*** Begin section ***

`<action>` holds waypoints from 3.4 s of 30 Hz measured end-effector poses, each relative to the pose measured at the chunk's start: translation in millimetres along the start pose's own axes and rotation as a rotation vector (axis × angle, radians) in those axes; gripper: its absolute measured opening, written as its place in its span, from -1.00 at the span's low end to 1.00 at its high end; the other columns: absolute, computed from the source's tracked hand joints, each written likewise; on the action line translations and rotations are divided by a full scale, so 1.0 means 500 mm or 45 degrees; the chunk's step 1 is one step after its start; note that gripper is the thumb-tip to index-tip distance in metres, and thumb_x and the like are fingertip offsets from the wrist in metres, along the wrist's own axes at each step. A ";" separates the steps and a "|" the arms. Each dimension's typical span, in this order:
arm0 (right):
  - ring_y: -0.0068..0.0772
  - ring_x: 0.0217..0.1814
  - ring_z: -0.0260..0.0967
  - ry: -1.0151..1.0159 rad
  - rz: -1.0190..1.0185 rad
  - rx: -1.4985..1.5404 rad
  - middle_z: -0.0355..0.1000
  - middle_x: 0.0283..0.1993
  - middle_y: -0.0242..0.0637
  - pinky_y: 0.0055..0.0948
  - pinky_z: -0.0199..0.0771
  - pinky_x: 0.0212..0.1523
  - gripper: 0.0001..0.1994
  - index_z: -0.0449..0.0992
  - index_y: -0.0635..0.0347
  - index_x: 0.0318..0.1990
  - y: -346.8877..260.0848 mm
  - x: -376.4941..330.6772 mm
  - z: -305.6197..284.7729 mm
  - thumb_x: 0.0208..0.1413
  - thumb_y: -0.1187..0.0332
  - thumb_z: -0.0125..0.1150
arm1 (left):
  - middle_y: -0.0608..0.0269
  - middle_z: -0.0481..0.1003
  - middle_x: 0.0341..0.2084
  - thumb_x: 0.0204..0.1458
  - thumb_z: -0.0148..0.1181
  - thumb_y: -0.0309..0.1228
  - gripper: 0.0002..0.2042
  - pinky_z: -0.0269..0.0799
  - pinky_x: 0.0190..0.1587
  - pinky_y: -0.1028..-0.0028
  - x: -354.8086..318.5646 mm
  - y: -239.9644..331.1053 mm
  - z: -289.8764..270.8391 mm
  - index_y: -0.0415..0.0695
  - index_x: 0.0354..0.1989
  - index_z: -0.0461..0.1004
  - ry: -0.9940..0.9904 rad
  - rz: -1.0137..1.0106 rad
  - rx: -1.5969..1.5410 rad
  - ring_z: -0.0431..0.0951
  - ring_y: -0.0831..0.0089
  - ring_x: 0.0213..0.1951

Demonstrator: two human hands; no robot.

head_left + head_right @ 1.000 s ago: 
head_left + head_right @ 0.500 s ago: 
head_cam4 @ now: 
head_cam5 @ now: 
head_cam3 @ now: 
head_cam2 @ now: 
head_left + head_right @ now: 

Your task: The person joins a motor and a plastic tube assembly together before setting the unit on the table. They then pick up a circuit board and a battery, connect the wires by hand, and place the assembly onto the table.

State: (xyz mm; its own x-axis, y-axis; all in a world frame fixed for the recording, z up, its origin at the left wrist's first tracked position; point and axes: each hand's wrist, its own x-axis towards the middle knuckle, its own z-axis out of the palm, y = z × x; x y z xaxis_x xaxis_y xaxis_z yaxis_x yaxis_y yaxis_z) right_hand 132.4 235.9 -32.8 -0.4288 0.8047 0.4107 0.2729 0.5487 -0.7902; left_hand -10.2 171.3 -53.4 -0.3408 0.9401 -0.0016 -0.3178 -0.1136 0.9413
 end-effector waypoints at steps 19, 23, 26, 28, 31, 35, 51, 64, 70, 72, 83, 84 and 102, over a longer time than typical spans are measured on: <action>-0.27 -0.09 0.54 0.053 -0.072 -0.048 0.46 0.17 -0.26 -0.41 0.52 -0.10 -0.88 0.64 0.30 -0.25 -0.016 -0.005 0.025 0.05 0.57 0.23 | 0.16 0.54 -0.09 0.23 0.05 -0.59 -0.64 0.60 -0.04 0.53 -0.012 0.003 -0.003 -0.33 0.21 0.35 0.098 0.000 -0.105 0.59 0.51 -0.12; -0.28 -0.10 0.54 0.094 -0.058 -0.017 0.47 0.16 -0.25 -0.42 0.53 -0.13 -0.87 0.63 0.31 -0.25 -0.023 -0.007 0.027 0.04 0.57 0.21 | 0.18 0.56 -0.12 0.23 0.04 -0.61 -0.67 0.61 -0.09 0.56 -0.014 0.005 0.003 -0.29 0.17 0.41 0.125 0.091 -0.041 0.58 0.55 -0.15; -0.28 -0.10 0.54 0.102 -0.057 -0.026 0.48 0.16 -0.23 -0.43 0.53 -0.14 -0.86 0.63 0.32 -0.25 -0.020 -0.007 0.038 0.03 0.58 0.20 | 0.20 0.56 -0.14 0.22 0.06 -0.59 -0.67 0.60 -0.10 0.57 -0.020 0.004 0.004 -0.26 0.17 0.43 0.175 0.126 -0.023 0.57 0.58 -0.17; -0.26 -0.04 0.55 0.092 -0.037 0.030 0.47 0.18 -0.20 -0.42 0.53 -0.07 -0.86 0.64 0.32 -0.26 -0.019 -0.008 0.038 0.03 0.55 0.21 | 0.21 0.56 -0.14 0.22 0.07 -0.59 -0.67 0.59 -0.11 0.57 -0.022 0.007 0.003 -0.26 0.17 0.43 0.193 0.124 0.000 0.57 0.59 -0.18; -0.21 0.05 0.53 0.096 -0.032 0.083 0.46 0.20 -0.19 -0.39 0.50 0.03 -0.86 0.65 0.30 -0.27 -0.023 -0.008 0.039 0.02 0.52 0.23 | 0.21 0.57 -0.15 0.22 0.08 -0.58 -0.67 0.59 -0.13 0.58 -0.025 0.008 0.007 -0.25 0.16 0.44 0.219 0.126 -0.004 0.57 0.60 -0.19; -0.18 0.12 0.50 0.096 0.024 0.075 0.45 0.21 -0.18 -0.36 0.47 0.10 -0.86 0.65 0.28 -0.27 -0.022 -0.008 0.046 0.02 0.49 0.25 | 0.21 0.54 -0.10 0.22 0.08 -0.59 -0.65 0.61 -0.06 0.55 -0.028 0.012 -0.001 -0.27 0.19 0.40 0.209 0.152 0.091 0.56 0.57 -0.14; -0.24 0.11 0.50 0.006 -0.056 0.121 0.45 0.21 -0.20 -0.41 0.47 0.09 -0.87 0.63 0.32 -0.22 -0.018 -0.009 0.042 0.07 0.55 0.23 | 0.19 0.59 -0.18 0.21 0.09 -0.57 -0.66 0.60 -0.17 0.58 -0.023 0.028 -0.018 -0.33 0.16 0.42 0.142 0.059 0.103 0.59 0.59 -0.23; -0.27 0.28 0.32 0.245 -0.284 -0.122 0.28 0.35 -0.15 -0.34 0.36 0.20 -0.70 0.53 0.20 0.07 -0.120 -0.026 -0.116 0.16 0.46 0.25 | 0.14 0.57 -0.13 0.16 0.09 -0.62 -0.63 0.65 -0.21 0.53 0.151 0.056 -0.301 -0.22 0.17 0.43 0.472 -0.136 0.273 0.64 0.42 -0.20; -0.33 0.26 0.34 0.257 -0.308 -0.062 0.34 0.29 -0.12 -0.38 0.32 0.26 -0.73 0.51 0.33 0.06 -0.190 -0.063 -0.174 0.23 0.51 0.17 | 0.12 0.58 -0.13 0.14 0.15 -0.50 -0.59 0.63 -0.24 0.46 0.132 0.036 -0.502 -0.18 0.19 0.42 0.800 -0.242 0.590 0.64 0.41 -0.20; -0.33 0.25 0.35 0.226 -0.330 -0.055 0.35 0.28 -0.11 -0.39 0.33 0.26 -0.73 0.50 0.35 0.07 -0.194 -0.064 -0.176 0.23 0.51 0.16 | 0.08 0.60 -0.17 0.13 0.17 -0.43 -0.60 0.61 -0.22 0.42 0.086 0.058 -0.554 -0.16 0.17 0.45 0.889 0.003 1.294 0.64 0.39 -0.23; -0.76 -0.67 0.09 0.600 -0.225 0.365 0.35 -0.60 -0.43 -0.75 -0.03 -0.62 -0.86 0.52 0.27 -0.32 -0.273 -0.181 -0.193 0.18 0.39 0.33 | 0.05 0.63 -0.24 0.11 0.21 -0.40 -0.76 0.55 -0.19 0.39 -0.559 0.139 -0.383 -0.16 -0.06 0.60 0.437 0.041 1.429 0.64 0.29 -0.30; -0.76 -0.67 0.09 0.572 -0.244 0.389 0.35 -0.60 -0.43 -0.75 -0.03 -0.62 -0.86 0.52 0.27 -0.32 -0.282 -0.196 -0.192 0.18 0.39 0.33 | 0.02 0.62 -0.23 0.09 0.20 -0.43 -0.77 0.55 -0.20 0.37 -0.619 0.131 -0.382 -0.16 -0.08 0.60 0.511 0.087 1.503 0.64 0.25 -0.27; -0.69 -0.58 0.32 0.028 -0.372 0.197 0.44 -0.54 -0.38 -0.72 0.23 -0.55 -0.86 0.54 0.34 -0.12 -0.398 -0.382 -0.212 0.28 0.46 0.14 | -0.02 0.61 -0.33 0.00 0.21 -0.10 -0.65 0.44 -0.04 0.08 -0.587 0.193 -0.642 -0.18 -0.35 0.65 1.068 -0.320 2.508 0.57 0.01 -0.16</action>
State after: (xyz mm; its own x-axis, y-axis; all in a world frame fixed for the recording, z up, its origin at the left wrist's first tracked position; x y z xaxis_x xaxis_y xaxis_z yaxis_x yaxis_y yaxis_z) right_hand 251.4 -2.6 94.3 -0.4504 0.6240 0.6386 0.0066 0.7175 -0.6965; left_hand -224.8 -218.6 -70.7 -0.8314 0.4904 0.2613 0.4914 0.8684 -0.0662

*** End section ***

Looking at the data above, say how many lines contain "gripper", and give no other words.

**Result for this task**
3